Aim of the task:
Would you repeat each line below exactly, without the pictures?

Given information:
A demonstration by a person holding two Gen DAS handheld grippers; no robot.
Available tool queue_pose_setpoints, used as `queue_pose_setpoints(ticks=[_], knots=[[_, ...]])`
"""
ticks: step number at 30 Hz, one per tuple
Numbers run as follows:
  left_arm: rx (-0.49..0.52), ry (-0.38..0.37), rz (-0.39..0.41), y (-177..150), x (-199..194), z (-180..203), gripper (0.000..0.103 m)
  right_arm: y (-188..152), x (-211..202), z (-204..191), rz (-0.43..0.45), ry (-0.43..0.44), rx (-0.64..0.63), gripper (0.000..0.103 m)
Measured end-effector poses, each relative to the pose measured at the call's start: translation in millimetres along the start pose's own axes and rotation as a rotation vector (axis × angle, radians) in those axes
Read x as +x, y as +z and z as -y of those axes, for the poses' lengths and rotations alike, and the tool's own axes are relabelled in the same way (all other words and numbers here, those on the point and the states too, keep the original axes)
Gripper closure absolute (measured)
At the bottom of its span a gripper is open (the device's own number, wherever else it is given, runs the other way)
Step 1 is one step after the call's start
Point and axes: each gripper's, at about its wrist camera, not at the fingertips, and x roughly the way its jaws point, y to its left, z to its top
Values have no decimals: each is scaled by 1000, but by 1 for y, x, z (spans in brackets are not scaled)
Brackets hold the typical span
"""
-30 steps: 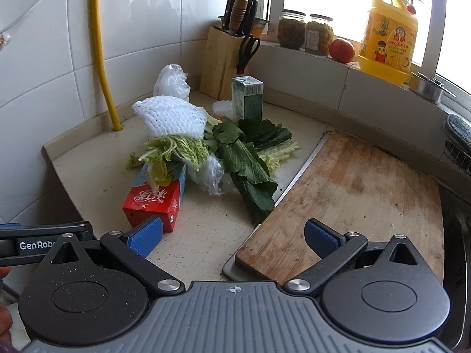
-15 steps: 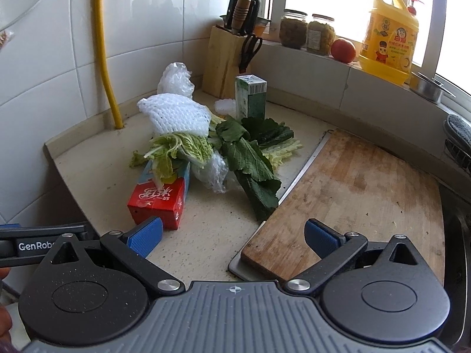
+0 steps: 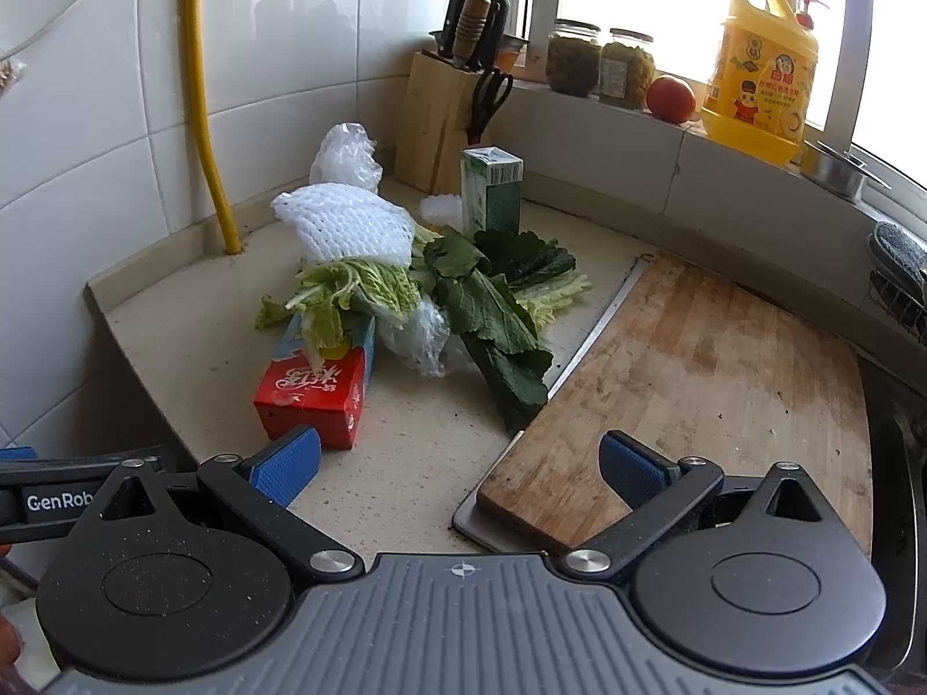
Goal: Collect trash
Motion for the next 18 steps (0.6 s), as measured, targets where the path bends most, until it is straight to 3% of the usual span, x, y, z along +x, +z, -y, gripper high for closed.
queue_pose_setpoints(ticks=[18], knots=[[-4, 13, 7, -4, -4, -12, 0, 0, -3, -10, 7, 9, -14, 0]])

Answer to the exercise:
A demonstration by a person holding two Gen DAS handheld grippers; no robot.
Available tool queue_pose_setpoints, used as `queue_pose_setpoints(ticks=[_], knots=[[_, ...]])`
"""
ticks: step number at 30 Hz, one per tuple
Numbers run as follows:
  left_arm: rx (-0.49..0.52), ry (-0.38..0.37), rz (-0.39..0.41), y (-177..150), x (-199..194), z (-180..203), gripper (0.000..0.103 m)
  right_arm: y (-188..152), x (-211..202), z (-204..191), rz (-0.43..0.45), ry (-0.43..0.44), rx (-0.64..0.63), gripper (0.000..0.103 m)
Measured end-effector poses, each relative to the pose measured at the call's start: translation in millimetres along the start pose's own axes and rotation as a rotation vector (axis × angle, radians) in those axes
Read x as +x, y as +z and z as -y of those axes, for the poses' lengths and rotations alike, and the tool's own axes are relabelled in the same way (all other words and numbers here, those on the point and the states too, keep the original axes)
Gripper closure absolute (measured)
At the bottom of its span a gripper is open (the device's own number, wherever else it is given, runs the other way)
Step 1 is one step after the call's start
Point and axes: each gripper's, at about its wrist camera, not at the fingertips, and x roughly the way its jaws point, y to its left, z to its top
Values have no decimals: each is scaled by 1000, but by 1 for y, x, z (spans in brackets are not scaled)
Brackets hold the typical span
"""
-30 steps: 
-15 steps: 
+0 steps: 
Goal: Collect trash
Motion for the next 18 steps (0.6 s), as measured, targets where the path bends most, until it is straight to 3% of the usual span, x, y, z along +x, +z, -y, gripper high for closed.
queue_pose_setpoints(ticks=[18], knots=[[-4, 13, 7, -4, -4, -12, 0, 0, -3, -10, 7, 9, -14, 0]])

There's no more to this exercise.